Die Mehrheit beantragt Ihnen, die Anforderung an die Bekanntgabe von Personendaten weiter zu erhöhen: Jede Bekanntgabe von Personendaten an Dritte ist als Persönlichkeitsverletzung zu werten, und es soll nur eine ausdrückliche Einwilligung der betroffenen Person als Rechtfertigungsgrund genügen. Kurz gesagt: Die Bekanntgabe von Personendaten an Dritte soll gemäss Ihrer Kommissionsmehrheit nur noch dann zulässig sein, wenn die betroffene Person ausdrücklich eingewilligt hat; das ist ein Opt-in-System.

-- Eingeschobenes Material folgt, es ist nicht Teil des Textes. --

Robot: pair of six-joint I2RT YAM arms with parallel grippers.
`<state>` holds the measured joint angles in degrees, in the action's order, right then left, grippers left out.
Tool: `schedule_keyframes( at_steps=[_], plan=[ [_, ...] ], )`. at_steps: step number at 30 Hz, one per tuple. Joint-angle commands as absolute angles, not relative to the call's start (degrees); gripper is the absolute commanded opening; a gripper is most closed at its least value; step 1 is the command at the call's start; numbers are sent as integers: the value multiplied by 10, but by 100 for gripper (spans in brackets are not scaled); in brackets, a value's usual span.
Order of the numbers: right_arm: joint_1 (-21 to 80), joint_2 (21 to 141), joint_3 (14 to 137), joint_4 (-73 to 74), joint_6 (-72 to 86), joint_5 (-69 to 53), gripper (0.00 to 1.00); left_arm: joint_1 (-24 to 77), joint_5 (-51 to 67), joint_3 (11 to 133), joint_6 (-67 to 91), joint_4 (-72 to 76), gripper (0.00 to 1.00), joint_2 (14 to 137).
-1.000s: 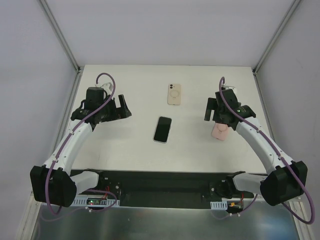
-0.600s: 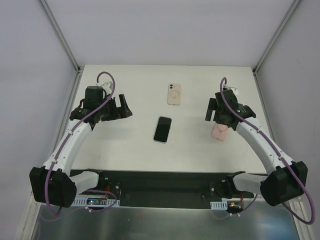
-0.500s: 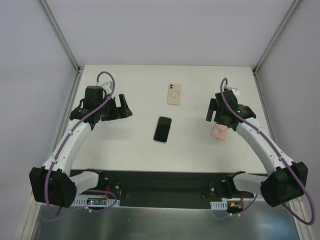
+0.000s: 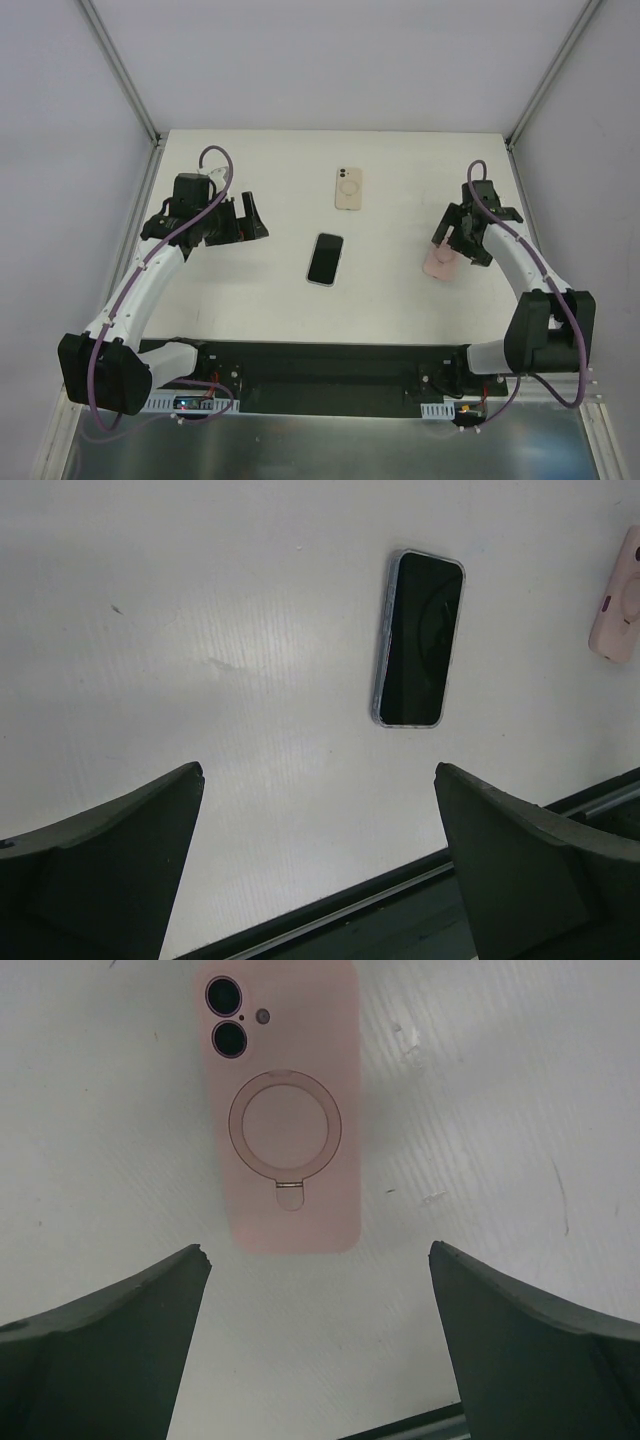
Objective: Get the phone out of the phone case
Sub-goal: Pick up the phone at the center of the board.
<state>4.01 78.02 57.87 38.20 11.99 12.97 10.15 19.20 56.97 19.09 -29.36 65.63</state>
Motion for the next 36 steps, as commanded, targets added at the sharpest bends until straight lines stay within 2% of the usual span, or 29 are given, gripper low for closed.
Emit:
schedule_keyframes(
  at_steps=[1,19,31,36],
  plan=[
    [28,807,567,333,114,53,96,106,202,565,205,-299,99,651],
    [29,965,577,307,104,58,96,113,177,542,231,-300,99,635],
    [33,991,598,313,105,70,99,113,165,559,265,-300,99,654],
    [34,970,585,306,100,64,85,122,180,601,283,-300,99,698]
  ],
)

Aus Sicht des Bundesrates sprechen verschiedene Gründe dagegen. Zunächst gäbe es erhebliche praktische Probleme. Unternehmen können sich bei der Datenbekanntgabe an Dritte nicht mehr auf ihre überwiegenden Interessen stützen, zum Beispiel den Abschluss eines Vertrages. Vielmehr müssten sie in jedem Fall die ausdrückliche Einwilligung der betroffenen Personen einholen. Dies würde einen beträchtlichen administrativen Mehraufwand bedeuten. Besondere Schwierigkeiten könnten sich in Konzernverhältnissen ergeben, weil die einzelnen Gesellschaften - Mutter-, Tochter- oder Schwestergesellschaft - im Verhältnis zueinander auch als Dritte gelten. Ausserdem würden andere wichtige Rechtfertigungsgründe ausgehebelt; denken Sie beispielsweise an Journalistinnen und Journalisten oder an Forschende, die Daten heute aus einem überwiegenden Interesse ohne die Einwilligung der betroffenen Person an Dritte weitergeben dürfen. Dies wäre mit dem Antrag Ihrer Kommissionsmehrheit nicht mehr möglich. Es wäre unverhältnismässig und nicht systemgerecht, wenn solche wichtigen Interessen nicht mehr berücksichtigt werden könnten. Diese Regelung gemäss Kommissionsmehrheit würde auch wesentlich strenger ausfallen als das europäische Datenschutzrecht. Denn die Bekanntgabe von Personendaten wäre in der Schweiz nur noch, ich habe es gesagt, mit ausdrücklicher Einwilligung der betroffenen Person zulässig.
Ich möchte Sie deshalb bitten, hier der Kommissionsminderheit, angeführt von Herrn Ständerat Fässler, zu folgen.